Ein Zustrom von Touristen könne das Konsumniveau in einer Stadt erhöhen. Da sich das typische Konsumverhalten von Touristen kaum ins Onlinegeschäft bewegen werde, dürften Städte, die von hohen Besucherzahlen und Ausgaben profitierten, attraktiver wirken als viele andere. So fühlten sich viele Touristen beispielsweise von Barcelonas reicher Kultur, fabelhafter Architektur und erstklassiger Gastronomie- und Nachtlebensszene angezogen. Folglich trügen ausländische Verbraucher bis zu 80 Prozent zum gesamten Einzelhandelsumsatz in der Innenstadt bei. Berlin sei eine weitere Stadt, die viele Besucher anziehe. Internationale Touristen hätten dort 2017 fast drei Milliarden Euro ausgegeben, heißt es weiter.
„Obwohl Geschmack, Vorlieben und Bräuche eine Rolle bei der Erfolgsbeurteilung für den Internet-Einzelhandel spielen, können sie sich schnell ändern. Doch um schnell zu wachsen, erfordert der E-Commerce auch eine geeignete Infrastruktur. Die Internetdurchdringung muss hoch sein, geeignete Logistikmöglichkeiten verfügbar und lokale Postdienste zuverlässig sein. Während in den meisten nordeuropäischen Ländern eine solche Infrastruktur existiert, ist dies in Südeuropa nicht immer der Fall. In Spanien sind die E-Commerce-Raten sehr niedrig und die stationären Geschäfte bleiben die bevorzugte Einkaufsart der Verbraucher. In Madrid vereinen sich die große Bevölkerungszahl aus den Einzugsgebieten mit den beeindruckenden Tourismusausgaben zu Barrieren für den E-Commerce und machen es aus unserer Sicht zu einem robusten Standort für Einzelhandelsimmobilien“, so Urwin.

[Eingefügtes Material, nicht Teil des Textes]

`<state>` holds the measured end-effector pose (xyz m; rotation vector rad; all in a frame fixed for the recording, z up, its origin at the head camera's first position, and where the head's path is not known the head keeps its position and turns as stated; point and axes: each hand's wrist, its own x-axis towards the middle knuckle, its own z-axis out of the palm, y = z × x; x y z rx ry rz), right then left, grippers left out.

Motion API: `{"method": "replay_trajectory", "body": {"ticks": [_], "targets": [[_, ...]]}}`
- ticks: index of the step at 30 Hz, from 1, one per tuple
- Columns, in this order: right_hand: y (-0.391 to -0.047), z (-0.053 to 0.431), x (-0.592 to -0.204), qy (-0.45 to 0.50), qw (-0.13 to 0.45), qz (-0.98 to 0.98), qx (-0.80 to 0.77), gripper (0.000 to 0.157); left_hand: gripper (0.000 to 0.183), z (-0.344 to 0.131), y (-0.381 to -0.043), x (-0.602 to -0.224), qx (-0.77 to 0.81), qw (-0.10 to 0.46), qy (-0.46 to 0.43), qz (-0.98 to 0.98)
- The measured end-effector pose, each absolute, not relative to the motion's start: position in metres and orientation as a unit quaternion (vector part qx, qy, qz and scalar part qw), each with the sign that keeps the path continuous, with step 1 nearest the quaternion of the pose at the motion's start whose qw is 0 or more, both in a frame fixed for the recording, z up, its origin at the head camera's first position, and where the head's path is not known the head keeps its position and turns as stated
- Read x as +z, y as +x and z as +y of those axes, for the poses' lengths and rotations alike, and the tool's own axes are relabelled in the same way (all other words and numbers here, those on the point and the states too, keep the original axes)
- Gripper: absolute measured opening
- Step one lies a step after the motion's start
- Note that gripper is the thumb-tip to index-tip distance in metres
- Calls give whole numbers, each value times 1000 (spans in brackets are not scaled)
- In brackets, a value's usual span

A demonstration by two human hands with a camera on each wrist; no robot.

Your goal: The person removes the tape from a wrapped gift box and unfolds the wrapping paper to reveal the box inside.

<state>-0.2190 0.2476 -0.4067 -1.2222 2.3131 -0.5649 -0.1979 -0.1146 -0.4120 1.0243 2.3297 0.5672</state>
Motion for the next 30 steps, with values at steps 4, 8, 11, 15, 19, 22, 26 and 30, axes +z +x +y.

Da die Bedrohung durch E-Commerce jedoch wachse, sollten innerstädtische Einkaufslagen, die sowohl über skalierbare als auch wohlhabende, wachsende Einzugsgebiete verfügten, gut abschneiden. „Wir bevorzugen Städte, die attraktive Touristen- und Freizeitziele sind. Ein hohes Tourismusniveau ist besonders attraktiv, da es klare Indikatoren dafür gibt, dass die Menschen ihre Zeit auf den Einkaufsmeilen verbringen. Wir erwarten eine anhaltende Polarisierung im Einzelhandel: Top-Standorte gedeihen, während die Randgebiete zunehmend durch E-Commerce ersetzt werden“, so Urwin.